_What you have to do_.
Across all the records, filter for lines with the word "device" and copy them.
*** Available data ***
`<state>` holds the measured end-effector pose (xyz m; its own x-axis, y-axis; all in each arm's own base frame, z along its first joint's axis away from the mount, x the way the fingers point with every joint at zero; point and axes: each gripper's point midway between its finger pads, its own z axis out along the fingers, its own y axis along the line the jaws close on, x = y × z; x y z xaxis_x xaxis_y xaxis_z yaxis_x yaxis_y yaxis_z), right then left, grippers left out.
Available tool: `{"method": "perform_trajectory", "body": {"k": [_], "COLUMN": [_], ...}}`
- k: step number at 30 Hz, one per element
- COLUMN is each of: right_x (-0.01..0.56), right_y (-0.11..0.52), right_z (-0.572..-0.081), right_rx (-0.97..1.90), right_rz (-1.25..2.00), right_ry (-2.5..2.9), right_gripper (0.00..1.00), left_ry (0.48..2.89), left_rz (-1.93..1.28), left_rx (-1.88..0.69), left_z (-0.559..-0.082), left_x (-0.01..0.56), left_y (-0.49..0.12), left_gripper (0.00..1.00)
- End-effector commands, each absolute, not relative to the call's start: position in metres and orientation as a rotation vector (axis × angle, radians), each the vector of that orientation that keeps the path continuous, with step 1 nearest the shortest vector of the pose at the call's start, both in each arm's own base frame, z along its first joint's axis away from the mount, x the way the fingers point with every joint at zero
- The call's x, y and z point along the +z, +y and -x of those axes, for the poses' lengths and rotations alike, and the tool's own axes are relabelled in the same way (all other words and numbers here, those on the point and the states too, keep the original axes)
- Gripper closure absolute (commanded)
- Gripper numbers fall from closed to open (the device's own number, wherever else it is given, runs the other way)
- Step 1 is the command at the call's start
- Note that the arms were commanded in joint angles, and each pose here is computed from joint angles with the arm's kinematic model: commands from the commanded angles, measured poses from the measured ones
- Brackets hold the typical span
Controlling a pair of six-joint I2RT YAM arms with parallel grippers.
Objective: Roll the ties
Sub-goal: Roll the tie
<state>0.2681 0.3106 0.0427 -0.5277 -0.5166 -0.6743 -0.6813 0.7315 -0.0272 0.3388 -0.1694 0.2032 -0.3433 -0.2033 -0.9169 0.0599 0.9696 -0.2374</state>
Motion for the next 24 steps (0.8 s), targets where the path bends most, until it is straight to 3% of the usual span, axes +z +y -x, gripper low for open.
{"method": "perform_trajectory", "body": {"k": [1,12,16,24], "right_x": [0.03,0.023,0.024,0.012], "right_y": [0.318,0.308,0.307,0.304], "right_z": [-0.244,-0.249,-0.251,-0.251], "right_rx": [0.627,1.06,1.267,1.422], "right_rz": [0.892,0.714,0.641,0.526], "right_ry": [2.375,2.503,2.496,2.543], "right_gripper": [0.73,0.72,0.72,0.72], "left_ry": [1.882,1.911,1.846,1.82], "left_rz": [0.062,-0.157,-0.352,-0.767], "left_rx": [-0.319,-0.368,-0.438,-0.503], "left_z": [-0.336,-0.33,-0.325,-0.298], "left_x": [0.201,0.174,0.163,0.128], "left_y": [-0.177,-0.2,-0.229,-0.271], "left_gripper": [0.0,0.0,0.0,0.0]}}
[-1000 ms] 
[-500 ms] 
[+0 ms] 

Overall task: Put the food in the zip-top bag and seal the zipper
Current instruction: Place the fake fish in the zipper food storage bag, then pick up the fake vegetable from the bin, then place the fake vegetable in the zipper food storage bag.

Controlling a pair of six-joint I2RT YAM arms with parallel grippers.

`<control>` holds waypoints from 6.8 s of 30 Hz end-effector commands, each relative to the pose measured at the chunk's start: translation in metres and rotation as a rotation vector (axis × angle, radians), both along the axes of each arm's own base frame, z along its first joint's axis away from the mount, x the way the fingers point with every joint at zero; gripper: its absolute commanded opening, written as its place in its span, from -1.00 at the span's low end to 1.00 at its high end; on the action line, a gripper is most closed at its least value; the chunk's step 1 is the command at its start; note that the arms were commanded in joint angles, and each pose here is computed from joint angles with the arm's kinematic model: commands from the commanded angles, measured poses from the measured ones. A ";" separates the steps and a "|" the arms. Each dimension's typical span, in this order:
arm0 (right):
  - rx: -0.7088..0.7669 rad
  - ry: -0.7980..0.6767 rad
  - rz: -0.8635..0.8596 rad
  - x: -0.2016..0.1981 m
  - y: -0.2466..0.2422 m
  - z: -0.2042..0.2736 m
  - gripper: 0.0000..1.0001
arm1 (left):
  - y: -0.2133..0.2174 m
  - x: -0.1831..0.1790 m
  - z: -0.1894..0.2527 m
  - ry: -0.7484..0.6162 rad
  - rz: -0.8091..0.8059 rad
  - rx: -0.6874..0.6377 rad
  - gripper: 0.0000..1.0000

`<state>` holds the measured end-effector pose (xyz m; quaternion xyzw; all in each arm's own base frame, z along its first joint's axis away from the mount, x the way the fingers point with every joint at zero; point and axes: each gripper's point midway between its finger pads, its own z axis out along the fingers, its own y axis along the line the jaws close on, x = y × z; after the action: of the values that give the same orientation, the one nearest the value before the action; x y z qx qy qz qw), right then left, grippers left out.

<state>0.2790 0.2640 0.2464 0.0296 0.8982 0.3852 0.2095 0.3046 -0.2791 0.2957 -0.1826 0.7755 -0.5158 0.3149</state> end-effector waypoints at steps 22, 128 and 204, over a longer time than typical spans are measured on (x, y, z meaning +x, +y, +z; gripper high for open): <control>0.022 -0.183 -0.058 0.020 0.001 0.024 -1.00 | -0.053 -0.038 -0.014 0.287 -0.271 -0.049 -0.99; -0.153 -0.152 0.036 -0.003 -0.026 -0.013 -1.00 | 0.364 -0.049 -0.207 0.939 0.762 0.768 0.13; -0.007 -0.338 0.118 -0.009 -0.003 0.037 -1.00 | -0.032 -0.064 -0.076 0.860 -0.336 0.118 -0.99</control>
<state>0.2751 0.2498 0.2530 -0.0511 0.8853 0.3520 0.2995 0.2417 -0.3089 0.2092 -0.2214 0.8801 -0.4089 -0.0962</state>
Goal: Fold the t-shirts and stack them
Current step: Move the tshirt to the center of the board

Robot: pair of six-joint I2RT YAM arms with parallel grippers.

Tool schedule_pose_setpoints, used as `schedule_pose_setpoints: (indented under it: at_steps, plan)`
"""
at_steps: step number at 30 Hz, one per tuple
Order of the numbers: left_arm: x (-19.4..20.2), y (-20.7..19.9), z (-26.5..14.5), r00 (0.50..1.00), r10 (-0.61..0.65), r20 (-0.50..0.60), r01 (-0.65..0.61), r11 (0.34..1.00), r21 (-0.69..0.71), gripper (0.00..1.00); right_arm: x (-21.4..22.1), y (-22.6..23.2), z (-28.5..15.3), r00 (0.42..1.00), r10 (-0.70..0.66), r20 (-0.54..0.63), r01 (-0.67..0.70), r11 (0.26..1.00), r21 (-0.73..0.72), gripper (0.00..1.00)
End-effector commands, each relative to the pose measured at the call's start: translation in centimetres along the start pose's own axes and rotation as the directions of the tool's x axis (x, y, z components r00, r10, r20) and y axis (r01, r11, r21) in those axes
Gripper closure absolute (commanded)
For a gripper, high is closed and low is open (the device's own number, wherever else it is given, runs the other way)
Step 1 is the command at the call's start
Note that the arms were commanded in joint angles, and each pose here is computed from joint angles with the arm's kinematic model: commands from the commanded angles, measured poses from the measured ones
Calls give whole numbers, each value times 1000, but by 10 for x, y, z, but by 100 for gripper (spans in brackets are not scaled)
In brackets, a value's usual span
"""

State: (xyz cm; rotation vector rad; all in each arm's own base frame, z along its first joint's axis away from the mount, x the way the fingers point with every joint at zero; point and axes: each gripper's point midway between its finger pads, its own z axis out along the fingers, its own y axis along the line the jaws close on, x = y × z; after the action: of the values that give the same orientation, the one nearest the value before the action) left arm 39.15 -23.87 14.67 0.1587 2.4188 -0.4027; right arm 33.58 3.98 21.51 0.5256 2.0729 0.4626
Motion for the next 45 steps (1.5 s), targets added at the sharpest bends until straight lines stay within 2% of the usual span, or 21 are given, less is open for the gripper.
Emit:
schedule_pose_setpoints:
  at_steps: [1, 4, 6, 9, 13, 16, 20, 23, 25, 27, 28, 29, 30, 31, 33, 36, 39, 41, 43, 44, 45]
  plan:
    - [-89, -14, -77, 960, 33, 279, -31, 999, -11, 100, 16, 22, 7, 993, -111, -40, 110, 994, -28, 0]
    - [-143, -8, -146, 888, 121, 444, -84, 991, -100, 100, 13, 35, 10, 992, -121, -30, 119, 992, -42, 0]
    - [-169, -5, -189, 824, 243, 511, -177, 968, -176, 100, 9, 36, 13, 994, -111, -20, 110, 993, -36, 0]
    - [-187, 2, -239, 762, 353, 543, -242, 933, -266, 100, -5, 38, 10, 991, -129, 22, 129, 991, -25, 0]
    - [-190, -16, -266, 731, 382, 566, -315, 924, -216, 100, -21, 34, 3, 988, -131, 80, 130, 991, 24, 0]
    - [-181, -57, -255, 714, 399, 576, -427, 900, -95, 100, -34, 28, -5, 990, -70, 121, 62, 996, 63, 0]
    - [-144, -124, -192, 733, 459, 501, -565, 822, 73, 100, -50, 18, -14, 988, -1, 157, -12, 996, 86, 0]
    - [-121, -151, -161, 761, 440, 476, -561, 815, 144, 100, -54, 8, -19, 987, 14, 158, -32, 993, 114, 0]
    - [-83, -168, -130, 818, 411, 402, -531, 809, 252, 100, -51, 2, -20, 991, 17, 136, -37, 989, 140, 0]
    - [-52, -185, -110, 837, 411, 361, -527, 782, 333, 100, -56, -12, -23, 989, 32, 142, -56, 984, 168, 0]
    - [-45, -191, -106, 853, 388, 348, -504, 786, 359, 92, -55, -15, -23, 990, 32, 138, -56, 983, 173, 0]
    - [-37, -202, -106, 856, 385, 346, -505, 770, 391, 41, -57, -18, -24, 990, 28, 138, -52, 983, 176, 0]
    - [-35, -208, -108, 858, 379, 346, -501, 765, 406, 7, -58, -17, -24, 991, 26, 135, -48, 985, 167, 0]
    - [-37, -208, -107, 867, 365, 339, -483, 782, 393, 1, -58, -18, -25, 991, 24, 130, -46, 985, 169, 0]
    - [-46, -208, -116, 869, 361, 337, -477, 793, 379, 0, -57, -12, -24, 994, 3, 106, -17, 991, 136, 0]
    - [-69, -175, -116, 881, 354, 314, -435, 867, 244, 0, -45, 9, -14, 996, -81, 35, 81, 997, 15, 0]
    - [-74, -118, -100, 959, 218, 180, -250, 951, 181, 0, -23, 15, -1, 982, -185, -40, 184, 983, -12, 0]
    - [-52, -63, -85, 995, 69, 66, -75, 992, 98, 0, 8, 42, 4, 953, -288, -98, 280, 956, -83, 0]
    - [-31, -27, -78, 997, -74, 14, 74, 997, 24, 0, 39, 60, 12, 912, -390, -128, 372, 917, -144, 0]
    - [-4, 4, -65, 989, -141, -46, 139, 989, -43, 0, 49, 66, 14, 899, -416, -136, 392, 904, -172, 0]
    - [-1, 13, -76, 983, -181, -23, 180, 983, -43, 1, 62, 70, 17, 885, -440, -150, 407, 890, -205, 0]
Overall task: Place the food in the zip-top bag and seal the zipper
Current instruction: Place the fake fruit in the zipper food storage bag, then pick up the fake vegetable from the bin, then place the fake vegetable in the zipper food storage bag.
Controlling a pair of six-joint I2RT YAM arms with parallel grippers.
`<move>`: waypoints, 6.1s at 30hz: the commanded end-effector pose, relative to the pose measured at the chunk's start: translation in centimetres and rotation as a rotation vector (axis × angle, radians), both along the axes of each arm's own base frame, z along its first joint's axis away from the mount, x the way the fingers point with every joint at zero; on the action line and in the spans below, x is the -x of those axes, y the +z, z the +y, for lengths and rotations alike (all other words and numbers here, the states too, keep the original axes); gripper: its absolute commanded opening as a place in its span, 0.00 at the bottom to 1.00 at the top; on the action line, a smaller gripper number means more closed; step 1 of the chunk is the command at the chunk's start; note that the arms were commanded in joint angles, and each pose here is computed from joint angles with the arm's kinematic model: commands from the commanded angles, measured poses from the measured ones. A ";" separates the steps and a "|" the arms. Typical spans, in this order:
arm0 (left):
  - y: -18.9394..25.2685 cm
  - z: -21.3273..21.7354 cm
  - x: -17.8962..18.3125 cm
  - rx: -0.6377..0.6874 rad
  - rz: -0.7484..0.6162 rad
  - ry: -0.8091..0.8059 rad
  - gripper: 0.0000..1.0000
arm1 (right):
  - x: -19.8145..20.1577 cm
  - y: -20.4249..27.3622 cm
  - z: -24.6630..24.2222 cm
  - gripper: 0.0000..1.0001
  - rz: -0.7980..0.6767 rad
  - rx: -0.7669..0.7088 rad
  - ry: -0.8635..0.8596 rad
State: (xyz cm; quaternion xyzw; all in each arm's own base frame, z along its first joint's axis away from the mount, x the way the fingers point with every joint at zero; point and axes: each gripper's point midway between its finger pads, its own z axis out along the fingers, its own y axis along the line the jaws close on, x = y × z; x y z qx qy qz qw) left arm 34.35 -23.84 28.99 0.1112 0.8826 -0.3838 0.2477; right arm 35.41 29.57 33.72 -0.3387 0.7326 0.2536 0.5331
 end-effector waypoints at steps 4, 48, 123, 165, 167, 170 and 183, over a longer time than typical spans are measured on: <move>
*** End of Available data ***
_Reply_.
- Gripper numbers fall from closed to open (the device's own number, wherever else it is given, runs the other way)
For a gripper, high is closed and low is open (the device's own number, wherever else it is given, runs the other way)

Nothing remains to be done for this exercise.